TASK ITEM
The reply must repeat each entry exactly and contain no pictures.

SOURCE DATA
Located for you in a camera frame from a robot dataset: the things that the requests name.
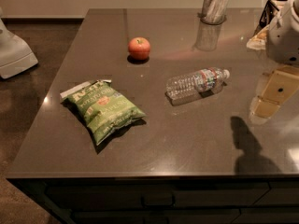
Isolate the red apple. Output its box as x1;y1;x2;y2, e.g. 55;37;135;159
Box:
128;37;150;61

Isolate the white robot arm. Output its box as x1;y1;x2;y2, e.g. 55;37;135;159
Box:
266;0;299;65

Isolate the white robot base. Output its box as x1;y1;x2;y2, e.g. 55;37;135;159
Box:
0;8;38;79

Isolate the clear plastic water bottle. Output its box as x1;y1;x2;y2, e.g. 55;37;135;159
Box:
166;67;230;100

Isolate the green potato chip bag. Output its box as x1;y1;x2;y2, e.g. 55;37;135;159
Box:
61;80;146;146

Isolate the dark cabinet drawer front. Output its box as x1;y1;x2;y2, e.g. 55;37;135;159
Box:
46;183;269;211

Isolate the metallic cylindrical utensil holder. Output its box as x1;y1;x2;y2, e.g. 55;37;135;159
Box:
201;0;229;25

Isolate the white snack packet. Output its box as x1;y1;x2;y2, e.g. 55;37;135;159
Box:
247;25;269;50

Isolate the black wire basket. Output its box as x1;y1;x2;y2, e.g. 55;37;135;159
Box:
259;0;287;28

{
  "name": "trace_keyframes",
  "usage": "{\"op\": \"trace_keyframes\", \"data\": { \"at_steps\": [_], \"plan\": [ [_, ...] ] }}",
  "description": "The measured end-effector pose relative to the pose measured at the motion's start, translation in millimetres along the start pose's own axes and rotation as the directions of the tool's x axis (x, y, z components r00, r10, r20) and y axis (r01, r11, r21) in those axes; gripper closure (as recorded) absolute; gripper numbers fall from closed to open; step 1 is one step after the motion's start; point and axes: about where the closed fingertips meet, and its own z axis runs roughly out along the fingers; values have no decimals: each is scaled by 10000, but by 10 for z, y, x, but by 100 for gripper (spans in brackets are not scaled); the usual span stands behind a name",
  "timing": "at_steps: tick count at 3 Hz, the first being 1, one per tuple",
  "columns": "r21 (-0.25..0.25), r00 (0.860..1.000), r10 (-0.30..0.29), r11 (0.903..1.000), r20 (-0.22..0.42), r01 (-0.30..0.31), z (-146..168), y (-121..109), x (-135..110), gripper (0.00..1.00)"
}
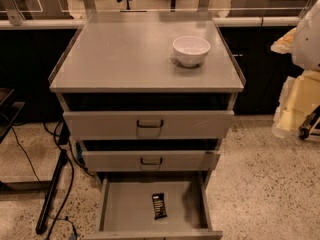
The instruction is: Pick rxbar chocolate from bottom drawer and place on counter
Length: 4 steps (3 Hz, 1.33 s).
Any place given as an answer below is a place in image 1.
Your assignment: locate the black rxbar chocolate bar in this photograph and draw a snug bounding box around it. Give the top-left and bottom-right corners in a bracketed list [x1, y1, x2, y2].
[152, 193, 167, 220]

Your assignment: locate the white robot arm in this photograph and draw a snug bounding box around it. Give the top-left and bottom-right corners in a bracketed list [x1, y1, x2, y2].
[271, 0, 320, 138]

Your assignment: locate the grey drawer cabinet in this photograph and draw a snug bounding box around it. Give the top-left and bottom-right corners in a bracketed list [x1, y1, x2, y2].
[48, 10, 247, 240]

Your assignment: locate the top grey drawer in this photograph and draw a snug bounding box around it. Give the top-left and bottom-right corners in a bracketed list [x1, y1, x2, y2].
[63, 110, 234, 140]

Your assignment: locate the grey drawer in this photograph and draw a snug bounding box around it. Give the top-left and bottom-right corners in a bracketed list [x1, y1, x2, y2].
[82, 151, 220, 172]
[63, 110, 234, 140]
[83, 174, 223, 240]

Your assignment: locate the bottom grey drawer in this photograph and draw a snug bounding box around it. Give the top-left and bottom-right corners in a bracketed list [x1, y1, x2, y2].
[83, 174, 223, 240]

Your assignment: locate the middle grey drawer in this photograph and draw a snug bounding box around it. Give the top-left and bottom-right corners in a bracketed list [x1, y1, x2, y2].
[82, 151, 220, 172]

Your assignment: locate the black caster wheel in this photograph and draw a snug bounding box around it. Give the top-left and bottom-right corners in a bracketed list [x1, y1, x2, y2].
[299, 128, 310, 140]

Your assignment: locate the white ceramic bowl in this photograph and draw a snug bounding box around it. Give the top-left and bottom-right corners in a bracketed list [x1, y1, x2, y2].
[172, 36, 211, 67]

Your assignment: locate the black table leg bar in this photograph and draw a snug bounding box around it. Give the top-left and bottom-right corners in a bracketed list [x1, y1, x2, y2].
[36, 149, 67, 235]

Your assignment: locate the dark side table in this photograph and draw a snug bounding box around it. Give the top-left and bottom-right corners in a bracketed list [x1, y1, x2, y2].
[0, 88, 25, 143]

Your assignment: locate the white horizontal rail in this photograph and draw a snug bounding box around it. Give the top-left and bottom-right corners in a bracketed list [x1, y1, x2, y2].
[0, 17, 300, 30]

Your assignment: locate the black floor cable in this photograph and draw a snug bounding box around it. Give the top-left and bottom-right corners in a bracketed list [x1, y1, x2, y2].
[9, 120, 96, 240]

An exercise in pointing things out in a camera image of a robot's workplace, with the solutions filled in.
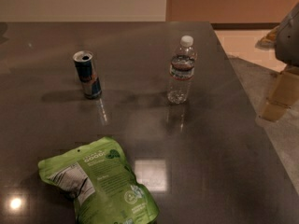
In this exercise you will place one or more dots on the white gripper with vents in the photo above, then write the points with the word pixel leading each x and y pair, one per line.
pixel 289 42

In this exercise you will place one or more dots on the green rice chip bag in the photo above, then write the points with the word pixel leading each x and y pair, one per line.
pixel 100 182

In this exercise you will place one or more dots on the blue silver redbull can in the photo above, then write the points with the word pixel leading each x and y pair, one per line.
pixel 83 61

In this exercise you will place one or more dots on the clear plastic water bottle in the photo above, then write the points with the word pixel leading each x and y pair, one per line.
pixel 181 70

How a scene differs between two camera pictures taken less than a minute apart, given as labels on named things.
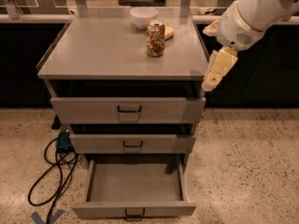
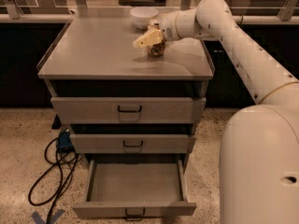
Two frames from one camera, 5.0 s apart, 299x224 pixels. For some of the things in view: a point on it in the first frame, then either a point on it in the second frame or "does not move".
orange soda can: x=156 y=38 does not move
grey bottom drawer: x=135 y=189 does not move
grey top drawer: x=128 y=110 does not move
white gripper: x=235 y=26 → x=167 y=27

ANSWER SPACE
Located for you in a camera frame from a robot dataset: the things that the requests name.
Isolate the red apple. Output its box as x1;y1;x2;y2, e.g. 55;37;135;159
Box:
128;37;150;61

Isolate the white robot arm. Output its box as x1;y1;x2;y2, e.g. 55;37;135;159
Box:
266;0;299;65

Isolate the white robot base. Output its box as x1;y1;x2;y2, e.g. 55;37;135;159
Box:
0;8;38;79

Isolate the clear plastic water bottle. Output its box as x1;y1;x2;y2, e.g. 55;37;135;159
Box:
166;67;230;100

Isolate the green potato chip bag. Output its box as x1;y1;x2;y2, e.g. 55;37;135;159
Box:
61;80;146;146

Isolate the dark cabinet drawer front. Output its box as x1;y1;x2;y2, e.g. 55;37;135;159
Box:
46;183;269;211

Isolate the metallic cylindrical utensil holder. Output its box as x1;y1;x2;y2, e.g. 55;37;135;159
Box:
201;0;229;25

Isolate the white snack packet. Output its box as x1;y1;x2;y2, e.g. 55;37;135;159
Box:
247;25;269;50

Isolate the black wire basket. Output its box as x1;y1;x2;y2, e.g. 55;37;135;159
Box:
259;0;287;28

{
  "name": "trace_keyframes",
  "usage": "{\"op\": \"trace_keyframes\", \"data\": { \"at_steps\": [_], \"plan\": [ [_, ...] ] }}",
  "description": "The measured end-effector pose relative to the pose measured at the motion's start, translation in millimetres along the start pose's own axes and rotation as the directions of the tool's x axis (x, y, z components r00, r10, r20) and y axis (r01, r11, r21) in those axes; gripper closure (as recorded) absolute; gripper numbers fall from closed to open; step 1 is one step after the motion's start; point and axes: about where the closed fingertips meet, and its own z axis runs roughly out along the fingers; values have no decimals: each is scaled by 10000, but by 10 for z, y, x, but by 100 for gripper (spans in brackets are not scaled); the usual span stands behind a name",
  "timing": "at_steps: tick count at 3 Hz, the first being 1, one per tuple",
  "columns": "r21 (-0.25..0.25), r00 (0.860..1.000), r10 (-0.30..0.29), r11 (0.903..1.000), r20 (-0.22..0.42), r01 (-0.30..0.31), z (-146..168), y (-121..109), x (-135..110), gripper (0.00..1.00)"
}
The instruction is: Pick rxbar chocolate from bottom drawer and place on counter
Length: 4 steps (3 Hz, 1.33 s).
Any place given as an answer below is a place in image 1.
Your assignment: locate the black rxbar chocolate bar in this photograph and draw a snug bounding box around it. Give the top-left and bottom-right corners in a bracketed list [x1, y1, x2, y2].
[152, 193, 167, 220]

Your assignment: locate the white robot arm in this photograph and draw a snug bounding box around it. Give the top-left and bottom-right corners in a bracketed list [x1, y1, x2, y2].
[271, 0, 320, 138]

Your assignment: locate the grey drawer cabinet in this photograph and draw a snug bounding box around it. Give the top-left and bottom-right corners in a bracketed list [x1, y1, x2, y2].
[48, 10, 247, 240]

Your assignment: locate the top grey drawer in this photograph and draw a snug bounding box around it. Give the top-left and bottom-right corners in a bracketed list [x1, y1, x2, y2].
[63, 110, 234, 140]

Your assignment: locate the grey drawer in this photograph and draw a snug bounding box around it. Give the top-left and bottom-right corners in a bracketed list [x1, y1, x2, y2].
[82, 151, 220, 172]
[63, 110, 234, 140]
[83, 174, 223, 240]

Your assignment: locate the bottom grey drawer in this photograph and draw a snug bounding box around it. Give the top-left and bottom-right corners in a bracketed list [x1, y1, x2, y2].
[83, 174, 223, 240]

Your assignment: locate the middle grey drawer in this photograph and draw a snug bounding box around it. Give the top-left and bottom-right corners in a bracketed list [x1, y1, x2, y2].
[82, 151, 220, 172]

Your assignment: locate the black caster wheel in this photograph and draw a snug bounding box around it. Give the top-left and bottom-right corners in a bracketed list [x1, y1, x2, y2].
[299, 128, 310, 140]

Your assignment: locate the white ceramic bowl in this photograph and draw a snug bounding box around it. Give the top-left and bottom-right corners in a bracketed list [x1, y1, x2, y2].
[172, 36, 211, 67]

Your assignment: locate the black table leg bar in this photograph and draw a snug bounding box around it. Give the top-left and bottom-right corners in a bracketed list [x1, y1, x2, y2].
[36, 149, 67, 235]

Your assignment: locate the dark side table in this photograph and draw a snug bounding box around it. Give the top-left and bottom-right corners in a bracketed list [x1, y1, x2, y2].
[0, 88, 25, 143]

Your assignment: locate the white horizontal rail in this photograph and draw a snug bounding box around it. Give the top-left and bottom-right corners in a bracketed list [x1, y1, x2, y2].
[0, 17, 300, 30]

Your assignment: locate the black floor cable in this photograph and draw a snug bounding box around it. Give the top-left and bottom-right corners in a bracketed list [x1, y1, x2, y2].
[9, 120, 96, 240]

An exercise in pointing things out in a camera image of a robot's workplace, with the solutions filled in.
In this exercise you will place one or more dots on the white gripper with vents in the photo above, then write the points with the word pixel leading each x and y pair, one per line.
pixel 289 42

In this exercise you will place one or more dots on the green rice chip bag in the photo above, then write the points with the word pixel leading each x and y pair, one per line.
pixel 100 182

In this exercise you will place one or more dots on the blue silver redbull can in the photo above, then write the points with the word pixel leading each x and y pair, one per line.
pixel 83 61

In this exercise you will place one or more dots on the clear plastic water bottle in the photo above, then write the points with the word pixel leading each x and y pair, one per line.
pixel 181 70

How a scene differs between two camera pictures taken less than a minute apart, given as labels on named things.
Two frames from one camera, 5.0 s apart, 299x224 pixels. For some of the things in view: a point on it in the first frame, then either a point on it in the second frame or "does not move".
orange soda can: x=156 y=38 does not move
grey bottom drawer: x=135 y=189 does not move
grey top drawer: x=128 y=110 does not move
white gripper: x=235 y=26 → x=167 y=27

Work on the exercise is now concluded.